None of the included studies examined the effects of different levels of alcohol intake on cognition among young people (up to age 25) or had measures of alcohol consumption among these age groups. Potentially eligible studies among this age group examined patterns of consumption but did not report analyses of the effects of different levels of consumption, or data that could be used in dose-response analyses. The absence of data following people from or close to the initiation of drinking in studies on the effects of average consumption has multiple ramifications. First, evidence about the effects of different levels of alcohol consumption on cognitive function among young people is lacking. Second, those who experience alcohol-related harm early in life may be missing from studies that begin in mid- to late-life, potentially leading to underrepresentation of the least healthy drinkers, and those who may be at most risk of cognitive impairment. Third, without measures of alcohol consumption early in life, studies are unable to reliably assess variation in average alcohol consumption or consumption patterns over the life-course. Consequently, studies may fail to differentiate between those who have very different historic patterns of consumption. All three issues limit the completeness and applicability of evidence in this review.
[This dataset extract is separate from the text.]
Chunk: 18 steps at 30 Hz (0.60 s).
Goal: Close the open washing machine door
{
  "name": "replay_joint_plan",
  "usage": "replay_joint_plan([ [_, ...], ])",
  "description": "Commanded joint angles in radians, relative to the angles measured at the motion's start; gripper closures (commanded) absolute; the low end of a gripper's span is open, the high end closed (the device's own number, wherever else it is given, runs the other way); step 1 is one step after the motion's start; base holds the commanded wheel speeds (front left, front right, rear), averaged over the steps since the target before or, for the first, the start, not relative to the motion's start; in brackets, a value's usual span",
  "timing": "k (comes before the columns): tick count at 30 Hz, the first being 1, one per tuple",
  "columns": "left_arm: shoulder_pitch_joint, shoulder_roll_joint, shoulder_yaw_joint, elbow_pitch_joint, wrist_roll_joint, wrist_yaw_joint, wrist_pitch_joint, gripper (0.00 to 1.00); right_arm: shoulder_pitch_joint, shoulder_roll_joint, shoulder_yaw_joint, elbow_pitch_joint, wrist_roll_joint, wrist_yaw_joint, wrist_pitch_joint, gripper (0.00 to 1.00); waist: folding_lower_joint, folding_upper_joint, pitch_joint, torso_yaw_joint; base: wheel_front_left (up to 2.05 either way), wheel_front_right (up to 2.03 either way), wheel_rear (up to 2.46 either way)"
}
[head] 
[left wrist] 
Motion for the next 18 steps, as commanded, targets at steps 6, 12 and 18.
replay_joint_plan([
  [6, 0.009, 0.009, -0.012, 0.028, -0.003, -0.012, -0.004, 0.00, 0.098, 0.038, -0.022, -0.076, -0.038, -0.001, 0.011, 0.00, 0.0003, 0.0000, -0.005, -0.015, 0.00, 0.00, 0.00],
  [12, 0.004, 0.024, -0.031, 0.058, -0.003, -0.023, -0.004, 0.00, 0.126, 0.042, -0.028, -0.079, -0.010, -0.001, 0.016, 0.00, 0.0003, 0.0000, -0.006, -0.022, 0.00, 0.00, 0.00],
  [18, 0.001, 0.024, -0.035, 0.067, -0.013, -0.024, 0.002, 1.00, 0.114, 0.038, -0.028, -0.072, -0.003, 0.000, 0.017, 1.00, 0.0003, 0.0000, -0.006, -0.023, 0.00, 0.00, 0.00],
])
None of the studies included in the dose-response analysis examined whether the effects of alcohol were modified by co-morbidities or the use of licit or illicit drugs. We identified one eligible study that examined the effects of different levels of alcohol consumption among people with diabetes, and no studies involving people with other co-morbidities.

Our consideration of studies examining the effects of different patterns of consumption was limited to summarising study characteristics. Quite different patterns were examined across studies, and it is unlikely that studies examined sufficiently similar patterns to be meta-analysed, although more detailed review of this evidence is warranted.

Quality of the evidence

Overall, the evidence contributing to the dose-response analyses reported in this review is of very low quality. This is partly due to inconsistent findings across studies, but the main reason for uncertainty is the serious risk of bias arising from limitations in the design of all studies. Many of the study design limitations are difficult to address, largely because of ethical issues that prevent randomised trials of alcohol consumption. Whereas in a randomised trial known and unknown risk factors for cognitive impairment would be balanced across groups through randomisation, this is not the case in a cohort study. In observational studies of alcohol, participants have ‘selected’ to drink alcohol or not. Decisions to drink—or not drink—may be associated with a range of characteristics that may, in turn, be risk factors for cognitive function (e.g. those with ill health may be less likely to drink or may quit drinking as their health declines). Although most studies attempted to control for these factors, residual confounding is likely. Issues with confounding were exacerbated because very few studies controlled for biases arising from the misclassification of drinkers as non-drinkers. Consequently, those with potentially elevated risk for cognitive impairment were likely to have been included in non-drinking groups. Finally, the evidence contributing to the review derives entirely from cohort studies involving participants at mid- to late-life, potentially excluding less healthy drinkers, at higher risk of cognitive impairment related to alcohol consumption.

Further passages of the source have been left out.